La aldaba
Carlos Navarro Antolín
¡Anda, jaleo, jaleo!
Me llama la atención que cuando unos amigos nos comentan lo bien que comieron hace unos días y después de darnos pelos y señales del local y del tipo de comida e incluso de los platos que tomaron, le preguntamos por el sitio, con un sencillo ¿dónde está?, rara vez te dicen la calle y casi nunca el nombre del local. No es que quieran guardar el secreto para ellos, es que no lo recuerdan. Las referencias más comunes suelen ser el barrio y si quieren afinar, la cercanía a una iglesia, un campo de fútbol o un gran almacén. Y si estaba en un pueblo, las indicaciones suelen ser: a la entrada, a la salida para el pueblo vecino o justo al lado de la plaza. Como lujo de detalles te pueden decir que era una antigua bodega. No tiene pérdida, te aseguran. Claro que eso de no saber los nombres de las calles cambia cuando nos preguntan dónde vivimos, porque eso ya tiene que ver con el estatus social y, según nos convenga, decimos el barrio o la calle. A veces vivimos en Los Remedios o en República Argentina. Por Heliópolis o en la Palmera. Y así se podrían dar muchos ejemplos.

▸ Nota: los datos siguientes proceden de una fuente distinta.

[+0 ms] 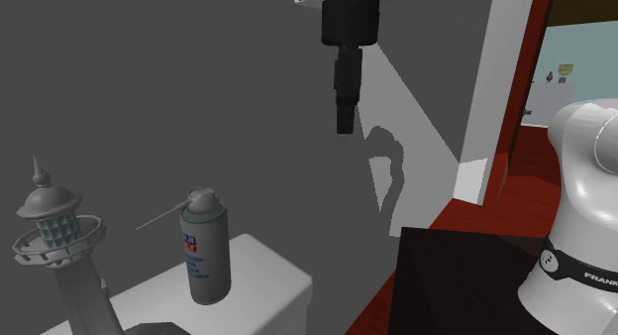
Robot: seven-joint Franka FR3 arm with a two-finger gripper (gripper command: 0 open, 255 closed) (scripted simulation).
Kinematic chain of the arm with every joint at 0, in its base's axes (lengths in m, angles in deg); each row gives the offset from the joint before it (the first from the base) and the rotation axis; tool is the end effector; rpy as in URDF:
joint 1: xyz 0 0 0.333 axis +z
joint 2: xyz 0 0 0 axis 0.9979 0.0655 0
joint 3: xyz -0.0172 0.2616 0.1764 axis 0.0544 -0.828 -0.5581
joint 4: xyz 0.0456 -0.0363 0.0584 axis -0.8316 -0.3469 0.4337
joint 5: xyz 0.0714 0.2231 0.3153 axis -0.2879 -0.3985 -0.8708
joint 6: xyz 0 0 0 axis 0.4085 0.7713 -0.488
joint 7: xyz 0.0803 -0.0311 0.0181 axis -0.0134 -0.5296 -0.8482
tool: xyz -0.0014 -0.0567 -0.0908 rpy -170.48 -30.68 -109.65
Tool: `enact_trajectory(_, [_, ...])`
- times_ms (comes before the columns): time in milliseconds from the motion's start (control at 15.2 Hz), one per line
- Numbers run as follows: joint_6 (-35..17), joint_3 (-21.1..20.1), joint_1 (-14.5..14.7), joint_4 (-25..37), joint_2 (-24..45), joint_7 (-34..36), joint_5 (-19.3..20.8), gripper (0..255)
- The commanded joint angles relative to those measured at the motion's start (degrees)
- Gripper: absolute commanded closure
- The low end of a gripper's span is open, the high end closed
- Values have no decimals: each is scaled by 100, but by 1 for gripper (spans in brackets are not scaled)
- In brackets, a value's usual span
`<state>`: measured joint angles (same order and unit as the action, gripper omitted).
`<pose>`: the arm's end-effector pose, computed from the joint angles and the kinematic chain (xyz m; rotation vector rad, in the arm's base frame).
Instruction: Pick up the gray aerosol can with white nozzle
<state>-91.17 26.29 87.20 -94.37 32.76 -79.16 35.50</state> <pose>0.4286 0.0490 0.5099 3.0979 0.0643 0.0252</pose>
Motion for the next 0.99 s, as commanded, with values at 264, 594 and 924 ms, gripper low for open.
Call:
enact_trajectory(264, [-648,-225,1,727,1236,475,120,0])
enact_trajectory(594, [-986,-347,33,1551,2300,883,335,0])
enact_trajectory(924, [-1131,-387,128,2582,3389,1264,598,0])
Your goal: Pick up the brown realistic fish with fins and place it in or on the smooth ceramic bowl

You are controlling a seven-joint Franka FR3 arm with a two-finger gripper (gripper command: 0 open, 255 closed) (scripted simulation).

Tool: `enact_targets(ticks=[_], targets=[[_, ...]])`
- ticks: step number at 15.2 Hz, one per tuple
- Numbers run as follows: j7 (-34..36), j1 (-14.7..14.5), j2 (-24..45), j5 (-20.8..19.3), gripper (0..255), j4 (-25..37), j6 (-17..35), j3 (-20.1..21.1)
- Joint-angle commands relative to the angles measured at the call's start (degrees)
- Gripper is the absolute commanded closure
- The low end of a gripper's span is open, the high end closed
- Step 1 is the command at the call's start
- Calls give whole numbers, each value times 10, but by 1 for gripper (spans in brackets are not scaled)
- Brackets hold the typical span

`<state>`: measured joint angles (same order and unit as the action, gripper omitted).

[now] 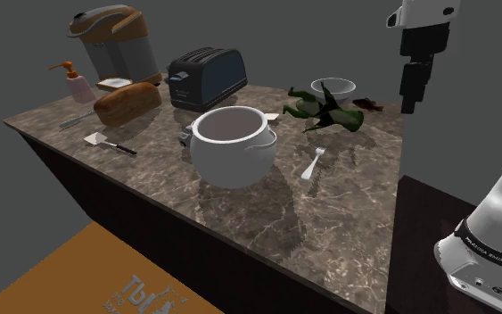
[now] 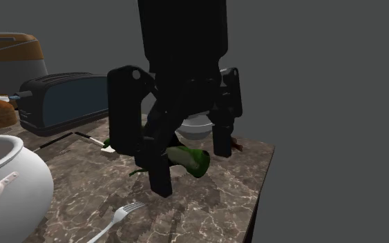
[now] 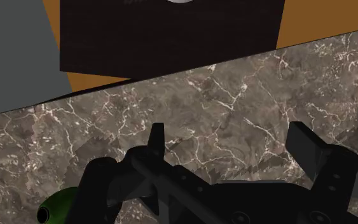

Pero en algunas ocasiones no es fácil saber en qué calle vivimos. Con los cambios de nombres por la aplicación de la Ley de la Memoria Histórica o desde diversas instancias sevillanas, como hermandades y cofradías, queriendo rendir homenaje a las imágenes de su devoción, el resultado es que cambiamos los nombres de las calles de la ciudad con demasiada frecuencia. O al menos esa es mi sensación. Y algunos de esos cambios reflejan falta de interés por la historia de nuestra ciudad. Respetar la toponimia y el nombre de calles y lugares, como el Arenal y la Barqueta, que hacen referencia a lugares importantes o significativos de Sevilla, es apreciar nuestra historia ligada al río. No hace falta que esos nombres estén en un rótulo, pero si lo están, mejor. Como el puente construido en ese enclave para la Expo 92. Nombres como La Pasarela que a veces se imponen sobre las propuestas de los gobiernos locales. Todo el mundo sabía en Sevilla dónde estaba y muchos por qué se llamaba así, menos el callejero oficial, donde figura como Plaza de Don Juan de Austria. Ahora ya no estoy tan seguro que sepan del paso elevado de hierro, que daba acceso al Prado durante la Feria. O la pequeña venta que tenía una bella enramada a su entrada, que servía de sombrajo y que dio nombre al lugar donde llegaba el tren de los panaderos y ahora es la calle Enramadilla, que sigue el trazado del antiguo puente sobre el ferrocarril.
Si en un futuro inmediato, algún visitante o quizás un vecino de las barriadas o las urbanizaciones del Aljarafe, le preguntan por la casa natal de Luis Cernuda, ahora que viene el centenario de la Generación del 27, díganles que está en la calle Acetres, que además de una palabra preciosa, nombra a un caldero pequeño con asa, para sacar agua de las tinajas y también al recipiente pequeño para el agua bendita donde se introduce el hisopo. Historia, léxico y poesía, todo en uno.